If you meet a good-hearted, attractive, manly man, do you think you can pursue a relationship with him provided that he is completely honest to you about his genetic sex from the very beginning?

I know that many men can get over the fact that their potential partners used to be women, but what about after that? Do you think you can get laid with your man knowing that he physically doesn't have what biological men do?

I wouldn't say the gay community and the transgendered community despise each other but as of late I have picked up a bit of indifference. I had lunch one day with a gay friend and we had quite a conversation about transgendered individuals and how they are part of the gay community.
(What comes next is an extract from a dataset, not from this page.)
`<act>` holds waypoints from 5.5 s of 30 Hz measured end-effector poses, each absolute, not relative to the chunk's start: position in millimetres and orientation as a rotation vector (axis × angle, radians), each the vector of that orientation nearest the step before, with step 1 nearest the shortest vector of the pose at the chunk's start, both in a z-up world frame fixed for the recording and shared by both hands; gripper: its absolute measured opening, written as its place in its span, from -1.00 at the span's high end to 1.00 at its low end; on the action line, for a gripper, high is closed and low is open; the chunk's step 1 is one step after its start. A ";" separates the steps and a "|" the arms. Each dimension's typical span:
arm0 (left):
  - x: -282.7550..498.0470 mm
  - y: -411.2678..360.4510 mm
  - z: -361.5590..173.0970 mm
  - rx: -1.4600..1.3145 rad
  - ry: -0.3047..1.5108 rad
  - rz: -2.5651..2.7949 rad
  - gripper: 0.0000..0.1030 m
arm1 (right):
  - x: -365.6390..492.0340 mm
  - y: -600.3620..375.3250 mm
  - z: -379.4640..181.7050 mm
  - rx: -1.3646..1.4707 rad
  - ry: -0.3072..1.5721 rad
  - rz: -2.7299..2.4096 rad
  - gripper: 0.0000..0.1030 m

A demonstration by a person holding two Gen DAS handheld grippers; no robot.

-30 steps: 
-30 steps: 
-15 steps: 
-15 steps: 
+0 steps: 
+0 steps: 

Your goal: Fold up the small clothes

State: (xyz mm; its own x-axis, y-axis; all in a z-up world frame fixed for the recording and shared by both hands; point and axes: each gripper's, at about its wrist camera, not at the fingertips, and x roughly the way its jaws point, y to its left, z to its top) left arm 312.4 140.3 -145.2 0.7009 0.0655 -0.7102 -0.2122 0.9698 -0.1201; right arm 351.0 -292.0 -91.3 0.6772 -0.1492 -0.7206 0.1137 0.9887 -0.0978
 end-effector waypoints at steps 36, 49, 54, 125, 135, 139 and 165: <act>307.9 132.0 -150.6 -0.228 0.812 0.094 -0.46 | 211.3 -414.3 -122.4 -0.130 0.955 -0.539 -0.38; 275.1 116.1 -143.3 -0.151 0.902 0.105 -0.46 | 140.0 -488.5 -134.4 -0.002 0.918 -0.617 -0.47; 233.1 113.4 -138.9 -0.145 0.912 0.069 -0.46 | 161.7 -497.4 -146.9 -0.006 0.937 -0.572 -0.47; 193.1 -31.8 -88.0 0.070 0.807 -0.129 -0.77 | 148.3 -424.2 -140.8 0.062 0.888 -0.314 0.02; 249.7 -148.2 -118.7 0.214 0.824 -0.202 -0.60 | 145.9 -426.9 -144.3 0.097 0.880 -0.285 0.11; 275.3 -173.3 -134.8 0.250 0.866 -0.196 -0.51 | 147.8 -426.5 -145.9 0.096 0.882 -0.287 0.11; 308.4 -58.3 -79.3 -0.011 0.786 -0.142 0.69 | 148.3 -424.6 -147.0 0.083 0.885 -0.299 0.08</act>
He basically said well being transgendered isn't to do with orientation It's about your gender identity, therefore if you have a straight transgendered individual they are straight and same for gay, therefore the gay individual is part of the LGBT. It was quite a debate we were having and I think it ended up in him saying "I'm not bothered about transgendered people, its a different kettle of fish to being gay" hence the indifference stated previously.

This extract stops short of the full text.